Wish I was, like, a thousandaire.
I'd love to have one just to do a time laps recording of bunch of channels. So you can go back in time, oh let's say one hour on any channel..
Will it blend?
This is geared toward enterprise (obviously), like TV stations, TV shows, News org, etc.
They have a cool feature that takes the CC from the TV shows and collects it together in a centralized searchable database. For example, if you were a politician, you could do a search for your name and find it anytime it has come up on anything that has been recorded. Being able to record 50 things at once would also you to record all the news stations, 24 hours a day. You can then pull the clips that you want.
That's the thought of course, but it comes with a price. They already have companies like MLB and The Daily Show.
Unfortunately they have changed the focus of the company to only the enterprise market and completely abandoned their consumer product - BeyondTV.
@bradrel
I was a BTV user for years but since their abandonment of the home user, I have defected to WMC. I think it's really sad because I love the BTV product. If you go over to their forum it sounds like crickets right now... Maybe they'll change but I'm not counting on it.
Here's who uses this sort of thing:
http://tvsearcher.snapstream.com/2009/12/the-daily-show-and-colbert-report-go-with-snapstream/
Beats the bank of TiVo's they used to have.
--S2M
People seem to think this is for the common home user, wherein they are probably very wrong. This is more likely to sell to media corporations, or groups like The Daily Show and the Colbert Report (who apparently use TiVOs) so they can record all of the news for the day and use it later as clips.
Someone remind me -- didn't the Brits build a like 100-tuner (maybe less, can't recall) "all channels, all shows, all the time" DVR a couple of years ago? I distinctly remember it, but I can't find the Engadget or EHD article (perhaps I read about it elsewhere, but I doubt it).

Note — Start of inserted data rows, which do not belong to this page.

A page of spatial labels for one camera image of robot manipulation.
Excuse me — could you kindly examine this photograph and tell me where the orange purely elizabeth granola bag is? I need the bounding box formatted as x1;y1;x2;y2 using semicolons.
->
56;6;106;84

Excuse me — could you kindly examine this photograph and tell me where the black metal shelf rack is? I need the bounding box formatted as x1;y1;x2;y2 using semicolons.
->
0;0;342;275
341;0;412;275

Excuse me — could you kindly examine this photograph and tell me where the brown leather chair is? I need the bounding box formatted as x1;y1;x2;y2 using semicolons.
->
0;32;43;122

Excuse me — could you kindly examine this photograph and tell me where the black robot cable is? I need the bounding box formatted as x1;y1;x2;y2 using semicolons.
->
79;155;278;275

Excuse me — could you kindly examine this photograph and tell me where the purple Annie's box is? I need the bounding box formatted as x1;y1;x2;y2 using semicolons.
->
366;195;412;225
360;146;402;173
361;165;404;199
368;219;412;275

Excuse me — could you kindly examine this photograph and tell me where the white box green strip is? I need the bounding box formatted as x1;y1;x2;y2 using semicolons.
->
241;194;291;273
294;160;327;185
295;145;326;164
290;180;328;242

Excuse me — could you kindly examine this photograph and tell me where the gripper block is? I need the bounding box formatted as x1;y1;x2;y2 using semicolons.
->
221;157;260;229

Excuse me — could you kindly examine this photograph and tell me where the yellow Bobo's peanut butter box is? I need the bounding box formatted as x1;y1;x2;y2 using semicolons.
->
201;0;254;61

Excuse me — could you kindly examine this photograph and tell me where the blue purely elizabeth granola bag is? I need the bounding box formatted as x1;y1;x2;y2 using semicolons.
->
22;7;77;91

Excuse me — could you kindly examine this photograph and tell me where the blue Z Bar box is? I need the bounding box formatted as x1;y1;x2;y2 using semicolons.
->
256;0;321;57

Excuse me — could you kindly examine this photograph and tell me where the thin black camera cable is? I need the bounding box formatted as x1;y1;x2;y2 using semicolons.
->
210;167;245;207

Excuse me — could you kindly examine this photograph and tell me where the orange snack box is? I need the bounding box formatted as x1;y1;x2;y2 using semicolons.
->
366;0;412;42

Will it dispense a pack of nabs, too?
i NEED that!
Cool but no CableCARD. Worthless to me unless I can get all the channels in my cable lineup.
Can it play Crysis?
Cheapest Sky HD package in the UK is £15/month for a free box and installation. Get that 50 times and you can have this setup for £750/month. 1 year would be £9000, then you can break your contract with Sky and go for free.
Or just source 50 DVR boxes off ebay and stack them up...

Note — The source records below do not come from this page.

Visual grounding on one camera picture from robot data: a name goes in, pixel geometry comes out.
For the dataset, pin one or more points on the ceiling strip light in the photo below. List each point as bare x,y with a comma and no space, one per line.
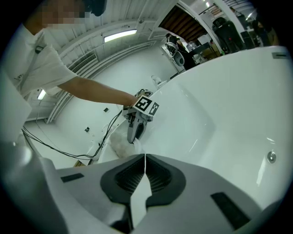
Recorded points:
120,35
41,94

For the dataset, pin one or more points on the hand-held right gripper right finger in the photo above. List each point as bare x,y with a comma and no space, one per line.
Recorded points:
194,201

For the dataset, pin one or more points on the person's head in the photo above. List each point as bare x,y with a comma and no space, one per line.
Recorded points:
57,13

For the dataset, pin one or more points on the chrome bathtub drain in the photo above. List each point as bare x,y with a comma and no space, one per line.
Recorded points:
271,157

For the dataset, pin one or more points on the black head camera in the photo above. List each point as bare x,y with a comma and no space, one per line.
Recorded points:
97,8

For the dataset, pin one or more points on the person's left forearm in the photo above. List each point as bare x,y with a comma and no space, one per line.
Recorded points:
98,91

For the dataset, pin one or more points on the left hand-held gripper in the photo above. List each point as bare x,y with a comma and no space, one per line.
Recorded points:
144,105

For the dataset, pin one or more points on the person's white shirt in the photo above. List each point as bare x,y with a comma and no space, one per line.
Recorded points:
41,64

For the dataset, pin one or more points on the white ceiling air vent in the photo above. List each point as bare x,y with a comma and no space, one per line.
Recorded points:
83,62

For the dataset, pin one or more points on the white bathtub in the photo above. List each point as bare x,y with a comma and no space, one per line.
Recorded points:
206,102

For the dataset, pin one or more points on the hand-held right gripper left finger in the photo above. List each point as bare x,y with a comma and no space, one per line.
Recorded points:
91,189

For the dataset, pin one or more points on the brown wooden staircase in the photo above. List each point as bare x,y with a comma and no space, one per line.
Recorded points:
183,22

This would SO fit in my basement which lies directly beneath my entertainment center in our Great Room! I *so* want one of these!

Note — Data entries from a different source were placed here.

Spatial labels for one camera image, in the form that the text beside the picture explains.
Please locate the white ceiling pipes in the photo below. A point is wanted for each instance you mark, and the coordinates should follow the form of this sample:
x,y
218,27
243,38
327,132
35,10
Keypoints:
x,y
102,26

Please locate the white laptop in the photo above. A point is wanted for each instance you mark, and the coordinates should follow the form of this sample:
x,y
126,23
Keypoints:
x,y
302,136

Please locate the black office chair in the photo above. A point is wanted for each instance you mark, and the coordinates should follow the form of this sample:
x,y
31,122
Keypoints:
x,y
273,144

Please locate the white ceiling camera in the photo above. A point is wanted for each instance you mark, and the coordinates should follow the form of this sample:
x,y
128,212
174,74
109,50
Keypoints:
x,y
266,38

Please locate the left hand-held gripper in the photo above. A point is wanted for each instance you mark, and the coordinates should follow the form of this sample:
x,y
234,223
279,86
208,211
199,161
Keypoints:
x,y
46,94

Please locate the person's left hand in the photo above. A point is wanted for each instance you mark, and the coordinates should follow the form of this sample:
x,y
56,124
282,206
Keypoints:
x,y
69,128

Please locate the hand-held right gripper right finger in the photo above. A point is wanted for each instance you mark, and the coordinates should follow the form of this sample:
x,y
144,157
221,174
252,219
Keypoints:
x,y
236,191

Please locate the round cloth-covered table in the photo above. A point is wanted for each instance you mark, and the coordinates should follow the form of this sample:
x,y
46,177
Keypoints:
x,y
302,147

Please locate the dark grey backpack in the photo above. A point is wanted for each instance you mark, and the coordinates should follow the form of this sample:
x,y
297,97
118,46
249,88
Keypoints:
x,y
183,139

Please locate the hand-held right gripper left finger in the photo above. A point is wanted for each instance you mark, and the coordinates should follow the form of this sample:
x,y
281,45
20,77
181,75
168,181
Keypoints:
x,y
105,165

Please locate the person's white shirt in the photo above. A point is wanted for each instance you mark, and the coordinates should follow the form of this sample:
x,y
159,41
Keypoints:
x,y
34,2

I am thinking this is the kind of thing cablevision would be using for their network dvr.
In Soviet Russia, television record you!
They should retrofit it with QAM channels. In SD sometimes a QAM can carry as many as 12 channels on one frequency. If they pull the full 38mbps qam and save that, so each separate stream is available, you could pull 60 SD channels with just 5 QAM tuners.
I could see this being used for service providers. Like a massive content ingestion device to support a "Start Over" type of service, or to help facilitate RS-DVR service. You select a program you want to record, and once it's done, a pointer is added in the database under your account to link the recorded content from this device.
A service provider may even be able to locate something like this before the encryption process, or not even use QAM, but multiple GigE inputs, since at the service provider level, everything is 10gE or GigE IP multicast video.
"SnapStream's 'monster' DVR..."
Engadget, better be prepared for getting sued by Monster.
.
@WinRulez Both by Monster Cables and Monster.com even possibly Monster Jam and Fenway Park which has the Green Monster
Let's go, Voltron Force!
Is this the system they are putting together for The Daily Show?
You didn't mention the important stuff - which how it manages all that content and lets you find clips easily.
Does Snapstream have any interest in moving to Ceton cards for CableCard authentication?
Wow, are there even 50 channels of porn on cable?